Ich kann dir nur sagen, was nicht passieren würde: Der Pfarrer würde nicht seine 15-minütige Predigt ausfallen lassen, und einfach nur sagen: »Aus dem Munde der Unmündigen und Säuglinge hast du dir Lob bereitet!« –, um dann das Mikrofon fallen zu lassen und zu gehen.

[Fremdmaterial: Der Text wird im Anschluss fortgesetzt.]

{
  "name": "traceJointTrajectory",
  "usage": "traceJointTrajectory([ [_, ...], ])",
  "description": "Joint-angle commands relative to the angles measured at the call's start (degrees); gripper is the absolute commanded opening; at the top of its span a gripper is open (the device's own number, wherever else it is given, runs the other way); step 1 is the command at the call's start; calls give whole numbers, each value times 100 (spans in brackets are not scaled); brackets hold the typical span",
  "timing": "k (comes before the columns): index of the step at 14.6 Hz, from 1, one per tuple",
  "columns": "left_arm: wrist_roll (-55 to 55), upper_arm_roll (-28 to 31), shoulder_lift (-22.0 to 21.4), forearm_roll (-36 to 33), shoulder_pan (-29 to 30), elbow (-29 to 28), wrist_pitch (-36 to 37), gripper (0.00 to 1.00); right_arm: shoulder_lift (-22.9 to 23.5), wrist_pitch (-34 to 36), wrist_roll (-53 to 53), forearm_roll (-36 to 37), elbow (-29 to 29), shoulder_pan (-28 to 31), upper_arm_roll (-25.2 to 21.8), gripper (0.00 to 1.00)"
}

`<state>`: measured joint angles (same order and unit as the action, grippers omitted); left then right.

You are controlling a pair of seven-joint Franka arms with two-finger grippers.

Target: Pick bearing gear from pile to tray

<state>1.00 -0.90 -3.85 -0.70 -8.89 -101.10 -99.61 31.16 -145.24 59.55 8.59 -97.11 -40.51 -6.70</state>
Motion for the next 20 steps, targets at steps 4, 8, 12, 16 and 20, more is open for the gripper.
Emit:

Was würde das mit unserer Kirche machen, wenn wir viel öfter abweichen würden von den eingetretenen Pfaden? Wenn wir den Heiligen Geist ab und zu einfach machen lassen würden, anstatt ihn in fest formulierten und bewährten Formeln um seine Anwesenheit zu bitten? Manche würden sagen: Dann wäre Chaos. Ich glaube das nicht. Auch im Predigttext bleibt der Tempel ein Ort, an dem die Menschen heil werden – in der Begegnung mit Jesus. So können auch unsere Kirchengebäude und unsere liturgischen Gottesdienste weiterhin Orte der Gottesbegegnung sein. Aber eben nicht, weil sie so perfekt gebaut, so lange tradiert oder so durchkomponiert sind, sondern weil Gott mir nahekommen möchte. Auch oder gerade an Orten, wo ich ihn nicht oder nicht mehr vermute. Wenn ich also am Sonntag wieder in einem solchen Gottesdienst sitze, in dem ich eigentlich inständig darauf hoffe, dass ein paar Kinder aufspringen und »Hosianna dem Sohn Davids!« rufen, dann könnte ich das auch einfach selbst machen. Da ich der Pfarrer bin, wird das sicher interessant!